Family structure was very strong among the Winnebago and the Sauk and Fox. The family group, including all the descendents of one person, formed a clan. Each clan was named for the spirit (manitou) who had visited the original ancestor. There were wolf clans, elk, bear, black bass, swan, sturgeon, bald eagle and even thunder clans. 
     Each clan put together a sacred pack or pouch that was believed to have special healing powers, and that contained animal’s teeth, claws, and feathers.  Twice a year, the clan members held a special ceremony honoring the powers of the pack.  The more elaborate ceremonies took place in the summers and involved feasting and dancing.  The Indians would sing, pray, and retell the story of the original visions and the sacred pack. This ceremony reminded the manitou of what it had promised the clan’s ancestor and what powers it had granted in the vision.
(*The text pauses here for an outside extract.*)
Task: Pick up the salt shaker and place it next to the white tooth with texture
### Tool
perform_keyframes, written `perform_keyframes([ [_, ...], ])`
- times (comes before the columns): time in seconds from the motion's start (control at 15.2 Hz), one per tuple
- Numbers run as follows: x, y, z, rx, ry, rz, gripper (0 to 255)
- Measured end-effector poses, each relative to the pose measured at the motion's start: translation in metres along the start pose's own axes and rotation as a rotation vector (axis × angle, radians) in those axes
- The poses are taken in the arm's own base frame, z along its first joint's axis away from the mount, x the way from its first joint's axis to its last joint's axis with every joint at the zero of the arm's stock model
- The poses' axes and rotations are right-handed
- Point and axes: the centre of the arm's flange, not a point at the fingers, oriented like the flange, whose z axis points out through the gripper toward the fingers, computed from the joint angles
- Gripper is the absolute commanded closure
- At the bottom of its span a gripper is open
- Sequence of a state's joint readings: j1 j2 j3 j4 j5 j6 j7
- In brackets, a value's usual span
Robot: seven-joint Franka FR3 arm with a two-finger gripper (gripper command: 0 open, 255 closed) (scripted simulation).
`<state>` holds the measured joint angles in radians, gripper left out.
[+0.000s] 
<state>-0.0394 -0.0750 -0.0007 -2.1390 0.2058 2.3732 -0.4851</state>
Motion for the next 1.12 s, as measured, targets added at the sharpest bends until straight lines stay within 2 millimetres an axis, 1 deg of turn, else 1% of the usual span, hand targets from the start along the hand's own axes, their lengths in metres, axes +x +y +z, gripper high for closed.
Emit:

     Prayer, fasting and the spirit world were a very important part of everyday life for the Indians.  The Indians believed that each person, place, animal, and object had its own guardian spirit.  They would give thanks to the spirit of a cave for protection while they were inside it or to the spirit of the buffalo killed in a hunt.  The main spirits were Earthmaker, Sun, Moon, Morning Star, Disease-giver, Water-spirit, and Thunderbird, whose flapping wings made thunder and flashing eyes made lightening.
      When confronted by trouble or illness, the Sauk and Fox would get the attention of a spirit by blackening their faces with charcoal, fasting, and offering tobacco to the spirit to ask for advice or good luck through a vision or a dream.